Provided you know the weight of the phone, how would you weight any object using the phone?
Edit: Ok what if you had a device that would let you compare the weights?
A:
How can you when the phone is not equipped with some sort of scale?? You need the necessary hardware for that. It's not possible with just the phone imo.
nkr1pt
2010-09-03 06:38:51
@nkr1pt: Yup, it's not possible with just the phone, you need at least one other object, such as a string, a pencil, a book, rocket motor, or a human assistant, etc.
hotpaw2
2010-09-03 06:47:31
+1
A:
The only thing you can do is compare the weight of the object to the phone's. This way, you would have a vague idea of whether the object is lighter or heavier than XXX grams for instance.

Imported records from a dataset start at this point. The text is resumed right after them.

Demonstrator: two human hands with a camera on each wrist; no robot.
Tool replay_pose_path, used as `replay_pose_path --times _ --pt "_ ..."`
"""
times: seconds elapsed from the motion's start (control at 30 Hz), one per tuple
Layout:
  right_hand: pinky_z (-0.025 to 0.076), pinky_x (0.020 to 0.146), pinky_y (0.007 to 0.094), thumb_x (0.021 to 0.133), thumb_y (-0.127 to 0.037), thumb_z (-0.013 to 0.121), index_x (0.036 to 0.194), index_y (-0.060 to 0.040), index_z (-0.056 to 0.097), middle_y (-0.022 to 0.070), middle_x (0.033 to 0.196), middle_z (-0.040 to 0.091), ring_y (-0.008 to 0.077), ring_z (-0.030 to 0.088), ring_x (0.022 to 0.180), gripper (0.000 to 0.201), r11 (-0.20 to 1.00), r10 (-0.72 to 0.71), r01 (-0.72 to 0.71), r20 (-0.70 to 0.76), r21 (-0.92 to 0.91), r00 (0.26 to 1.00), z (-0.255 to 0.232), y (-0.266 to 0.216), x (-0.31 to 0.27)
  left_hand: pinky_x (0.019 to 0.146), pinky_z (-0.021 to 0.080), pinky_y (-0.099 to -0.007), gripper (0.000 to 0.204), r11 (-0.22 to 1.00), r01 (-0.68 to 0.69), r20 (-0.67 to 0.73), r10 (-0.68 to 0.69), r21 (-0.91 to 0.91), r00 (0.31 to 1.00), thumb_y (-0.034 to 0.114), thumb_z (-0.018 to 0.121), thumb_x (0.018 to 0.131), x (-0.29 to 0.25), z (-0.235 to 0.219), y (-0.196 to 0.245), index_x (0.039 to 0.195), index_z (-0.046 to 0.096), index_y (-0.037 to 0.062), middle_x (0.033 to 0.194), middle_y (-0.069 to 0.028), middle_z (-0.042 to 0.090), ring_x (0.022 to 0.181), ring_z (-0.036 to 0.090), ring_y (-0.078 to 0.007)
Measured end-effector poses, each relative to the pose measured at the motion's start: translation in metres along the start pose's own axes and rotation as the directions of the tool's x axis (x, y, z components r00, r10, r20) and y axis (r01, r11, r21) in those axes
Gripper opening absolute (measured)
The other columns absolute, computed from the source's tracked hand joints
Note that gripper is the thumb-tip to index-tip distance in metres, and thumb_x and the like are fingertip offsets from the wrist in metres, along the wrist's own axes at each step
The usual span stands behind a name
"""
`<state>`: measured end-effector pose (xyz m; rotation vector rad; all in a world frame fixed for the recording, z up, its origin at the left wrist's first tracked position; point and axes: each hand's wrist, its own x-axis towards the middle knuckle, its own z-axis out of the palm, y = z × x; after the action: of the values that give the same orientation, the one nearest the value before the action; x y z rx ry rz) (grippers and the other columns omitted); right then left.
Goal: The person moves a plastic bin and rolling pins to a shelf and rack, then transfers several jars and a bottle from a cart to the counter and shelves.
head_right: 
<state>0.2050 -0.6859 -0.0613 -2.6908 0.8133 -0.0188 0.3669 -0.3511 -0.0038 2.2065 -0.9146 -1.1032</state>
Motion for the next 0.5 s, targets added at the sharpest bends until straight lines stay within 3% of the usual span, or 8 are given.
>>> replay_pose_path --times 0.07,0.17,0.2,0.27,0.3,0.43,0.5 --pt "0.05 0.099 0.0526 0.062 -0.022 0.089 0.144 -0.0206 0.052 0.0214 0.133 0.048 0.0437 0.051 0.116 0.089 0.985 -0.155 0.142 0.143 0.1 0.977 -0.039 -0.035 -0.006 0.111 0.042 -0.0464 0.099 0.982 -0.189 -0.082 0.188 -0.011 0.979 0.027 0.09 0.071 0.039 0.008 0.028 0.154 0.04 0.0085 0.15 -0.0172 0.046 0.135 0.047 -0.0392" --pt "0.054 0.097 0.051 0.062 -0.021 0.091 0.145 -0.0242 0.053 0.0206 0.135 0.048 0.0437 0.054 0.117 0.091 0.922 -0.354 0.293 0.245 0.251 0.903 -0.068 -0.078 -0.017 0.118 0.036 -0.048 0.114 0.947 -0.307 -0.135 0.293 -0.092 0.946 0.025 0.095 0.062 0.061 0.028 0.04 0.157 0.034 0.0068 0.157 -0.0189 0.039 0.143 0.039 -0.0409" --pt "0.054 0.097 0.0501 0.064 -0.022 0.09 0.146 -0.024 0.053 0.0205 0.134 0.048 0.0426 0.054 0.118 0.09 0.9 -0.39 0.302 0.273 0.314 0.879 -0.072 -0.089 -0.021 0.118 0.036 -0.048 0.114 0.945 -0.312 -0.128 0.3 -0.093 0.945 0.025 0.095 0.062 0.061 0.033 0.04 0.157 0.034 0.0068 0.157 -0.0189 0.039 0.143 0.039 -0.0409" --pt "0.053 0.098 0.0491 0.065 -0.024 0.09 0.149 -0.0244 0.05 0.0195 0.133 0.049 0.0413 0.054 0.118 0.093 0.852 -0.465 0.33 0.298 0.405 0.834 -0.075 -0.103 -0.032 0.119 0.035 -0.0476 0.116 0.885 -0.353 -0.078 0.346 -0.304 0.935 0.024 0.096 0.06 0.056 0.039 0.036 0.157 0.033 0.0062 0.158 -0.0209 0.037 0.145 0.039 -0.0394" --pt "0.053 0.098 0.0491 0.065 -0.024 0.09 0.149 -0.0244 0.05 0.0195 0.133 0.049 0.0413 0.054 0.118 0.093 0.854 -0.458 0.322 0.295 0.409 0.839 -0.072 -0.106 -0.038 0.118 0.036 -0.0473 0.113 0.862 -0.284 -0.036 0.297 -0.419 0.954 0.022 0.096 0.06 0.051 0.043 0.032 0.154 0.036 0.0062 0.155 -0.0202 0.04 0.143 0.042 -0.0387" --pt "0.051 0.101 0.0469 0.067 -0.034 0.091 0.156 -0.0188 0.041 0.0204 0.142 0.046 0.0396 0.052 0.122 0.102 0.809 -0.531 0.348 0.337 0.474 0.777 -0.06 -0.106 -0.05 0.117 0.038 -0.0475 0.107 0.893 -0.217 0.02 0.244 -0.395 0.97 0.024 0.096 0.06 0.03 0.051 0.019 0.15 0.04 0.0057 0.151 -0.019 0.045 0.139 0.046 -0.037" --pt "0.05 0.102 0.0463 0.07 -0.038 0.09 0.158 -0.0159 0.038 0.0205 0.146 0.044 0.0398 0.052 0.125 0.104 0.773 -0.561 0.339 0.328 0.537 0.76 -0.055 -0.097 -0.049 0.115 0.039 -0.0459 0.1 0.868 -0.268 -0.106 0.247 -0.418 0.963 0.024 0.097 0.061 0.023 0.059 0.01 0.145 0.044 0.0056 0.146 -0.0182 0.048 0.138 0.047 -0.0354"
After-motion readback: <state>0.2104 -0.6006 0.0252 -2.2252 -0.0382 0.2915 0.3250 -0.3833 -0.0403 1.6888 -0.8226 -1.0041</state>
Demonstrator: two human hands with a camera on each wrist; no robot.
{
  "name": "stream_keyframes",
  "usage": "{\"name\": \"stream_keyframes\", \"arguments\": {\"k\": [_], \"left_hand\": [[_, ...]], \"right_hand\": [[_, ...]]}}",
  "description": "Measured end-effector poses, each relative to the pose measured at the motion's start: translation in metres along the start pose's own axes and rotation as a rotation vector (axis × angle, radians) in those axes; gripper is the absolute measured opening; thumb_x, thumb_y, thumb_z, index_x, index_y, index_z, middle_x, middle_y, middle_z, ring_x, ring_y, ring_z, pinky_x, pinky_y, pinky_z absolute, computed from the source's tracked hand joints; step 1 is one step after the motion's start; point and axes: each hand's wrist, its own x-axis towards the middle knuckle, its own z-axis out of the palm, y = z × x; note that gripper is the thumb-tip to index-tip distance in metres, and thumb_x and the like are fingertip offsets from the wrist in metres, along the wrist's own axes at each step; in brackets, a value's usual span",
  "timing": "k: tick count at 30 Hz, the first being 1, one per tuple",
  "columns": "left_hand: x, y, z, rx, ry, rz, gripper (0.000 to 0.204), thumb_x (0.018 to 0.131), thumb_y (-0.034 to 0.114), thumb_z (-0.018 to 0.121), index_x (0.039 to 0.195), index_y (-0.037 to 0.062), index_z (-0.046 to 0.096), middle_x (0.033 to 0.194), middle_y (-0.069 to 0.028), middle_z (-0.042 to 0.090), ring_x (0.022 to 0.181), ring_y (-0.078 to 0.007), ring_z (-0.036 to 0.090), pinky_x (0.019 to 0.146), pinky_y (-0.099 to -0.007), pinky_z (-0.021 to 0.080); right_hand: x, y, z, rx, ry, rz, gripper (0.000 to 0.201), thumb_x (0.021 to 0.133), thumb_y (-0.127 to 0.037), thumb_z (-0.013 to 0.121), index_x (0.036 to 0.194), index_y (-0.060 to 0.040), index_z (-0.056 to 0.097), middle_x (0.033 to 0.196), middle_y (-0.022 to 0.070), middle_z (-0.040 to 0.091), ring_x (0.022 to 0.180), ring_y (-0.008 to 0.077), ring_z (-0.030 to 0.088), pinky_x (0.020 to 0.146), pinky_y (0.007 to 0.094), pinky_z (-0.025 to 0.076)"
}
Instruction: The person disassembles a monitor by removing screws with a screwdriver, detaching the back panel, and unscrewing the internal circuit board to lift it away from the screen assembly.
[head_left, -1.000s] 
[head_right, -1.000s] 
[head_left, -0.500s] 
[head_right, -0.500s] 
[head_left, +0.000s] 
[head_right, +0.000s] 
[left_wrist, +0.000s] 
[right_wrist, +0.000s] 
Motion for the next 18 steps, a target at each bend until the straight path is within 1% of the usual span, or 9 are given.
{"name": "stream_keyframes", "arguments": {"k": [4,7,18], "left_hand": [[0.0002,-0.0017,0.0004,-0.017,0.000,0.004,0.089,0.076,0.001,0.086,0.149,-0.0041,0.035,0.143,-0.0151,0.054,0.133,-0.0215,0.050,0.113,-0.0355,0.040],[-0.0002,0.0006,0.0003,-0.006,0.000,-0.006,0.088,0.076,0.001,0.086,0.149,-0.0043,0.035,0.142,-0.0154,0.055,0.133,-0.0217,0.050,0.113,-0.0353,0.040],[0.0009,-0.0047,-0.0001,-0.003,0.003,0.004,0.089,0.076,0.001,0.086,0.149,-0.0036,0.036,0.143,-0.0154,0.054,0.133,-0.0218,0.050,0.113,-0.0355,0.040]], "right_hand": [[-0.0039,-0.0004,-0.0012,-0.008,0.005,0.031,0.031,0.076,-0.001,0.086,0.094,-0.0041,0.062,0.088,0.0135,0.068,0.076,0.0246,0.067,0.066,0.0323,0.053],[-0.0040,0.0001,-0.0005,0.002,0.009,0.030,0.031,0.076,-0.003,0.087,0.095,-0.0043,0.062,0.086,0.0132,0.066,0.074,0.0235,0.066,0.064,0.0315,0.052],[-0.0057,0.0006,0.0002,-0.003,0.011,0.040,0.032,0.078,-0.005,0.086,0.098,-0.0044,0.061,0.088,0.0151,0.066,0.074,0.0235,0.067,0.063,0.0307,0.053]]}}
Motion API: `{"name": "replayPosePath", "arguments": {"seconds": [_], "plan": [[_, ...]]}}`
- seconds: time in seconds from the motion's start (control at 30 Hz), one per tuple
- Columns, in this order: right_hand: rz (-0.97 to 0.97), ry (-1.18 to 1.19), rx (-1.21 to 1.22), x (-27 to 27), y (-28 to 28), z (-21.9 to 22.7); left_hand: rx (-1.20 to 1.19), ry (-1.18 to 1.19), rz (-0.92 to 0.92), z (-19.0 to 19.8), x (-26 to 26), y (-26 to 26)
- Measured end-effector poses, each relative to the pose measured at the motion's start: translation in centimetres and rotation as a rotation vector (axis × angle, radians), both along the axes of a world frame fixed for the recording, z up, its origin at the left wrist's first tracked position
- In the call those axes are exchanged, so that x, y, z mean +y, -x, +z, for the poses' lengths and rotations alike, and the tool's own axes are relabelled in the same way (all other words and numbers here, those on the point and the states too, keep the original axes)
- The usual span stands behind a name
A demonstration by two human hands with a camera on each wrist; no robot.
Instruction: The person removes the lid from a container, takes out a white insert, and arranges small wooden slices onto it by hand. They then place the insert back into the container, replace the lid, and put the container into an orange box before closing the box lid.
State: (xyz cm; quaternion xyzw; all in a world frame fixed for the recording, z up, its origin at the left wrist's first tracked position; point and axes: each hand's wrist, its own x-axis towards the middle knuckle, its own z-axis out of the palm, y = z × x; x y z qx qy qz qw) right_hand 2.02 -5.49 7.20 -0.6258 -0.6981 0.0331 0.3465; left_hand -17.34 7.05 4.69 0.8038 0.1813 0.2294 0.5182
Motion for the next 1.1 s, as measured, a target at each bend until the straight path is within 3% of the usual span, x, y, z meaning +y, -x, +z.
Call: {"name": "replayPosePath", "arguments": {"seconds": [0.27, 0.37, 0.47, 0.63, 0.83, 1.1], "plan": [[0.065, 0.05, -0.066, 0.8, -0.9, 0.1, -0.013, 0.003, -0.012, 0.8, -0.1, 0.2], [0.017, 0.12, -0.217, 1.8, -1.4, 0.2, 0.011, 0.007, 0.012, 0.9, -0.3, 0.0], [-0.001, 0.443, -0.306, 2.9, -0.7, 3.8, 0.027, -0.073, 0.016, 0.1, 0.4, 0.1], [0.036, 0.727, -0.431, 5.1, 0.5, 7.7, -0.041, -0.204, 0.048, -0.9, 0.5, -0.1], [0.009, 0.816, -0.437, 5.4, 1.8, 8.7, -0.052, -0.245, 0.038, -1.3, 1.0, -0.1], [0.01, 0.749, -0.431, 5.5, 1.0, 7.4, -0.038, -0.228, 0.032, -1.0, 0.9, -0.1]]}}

However, I don't think you could do anything programmatically, provided that the phone has no scale.
Wookai
2010-09-03 06:44:45
+1 for being the only answer mentioning programming therefore the only valid answer on a SO point of view :p
DrDro
2010-09-03 08:32:29
+2
A:
How about using the accelerometer to measure the time taken to drop the iPhone from a known height. Then tape the object you need to weigh to the iPhone and drop from the same height. Using some pretty simple equations you can work out the difference in end velocity using the known gravitational acceleration, and hence the difference in weight. Subtract the weight of the iPhone and hey presto, you have probably the worlds least accurate weighing device (but without any additional hardware).
Edit
As pointed out by Seth The above will clearly not work as the objects will accelerate at the same speed and therefore have the same end velocity (other than any minimal impact of air resistance). In order to measure the weight the force that the object hits the ground needs to be calculated which can then be used to calculate the weight (using F = ma). One way of acheiving this (although not necessarly a realistic way) would be to have a uniformly compressible landing material where the distance it is compressed can be measured. The force that the iPhone alone will exert on the material is known as both m and a are known, and as such can be used to work out the force exerted by the combined iPhone and object.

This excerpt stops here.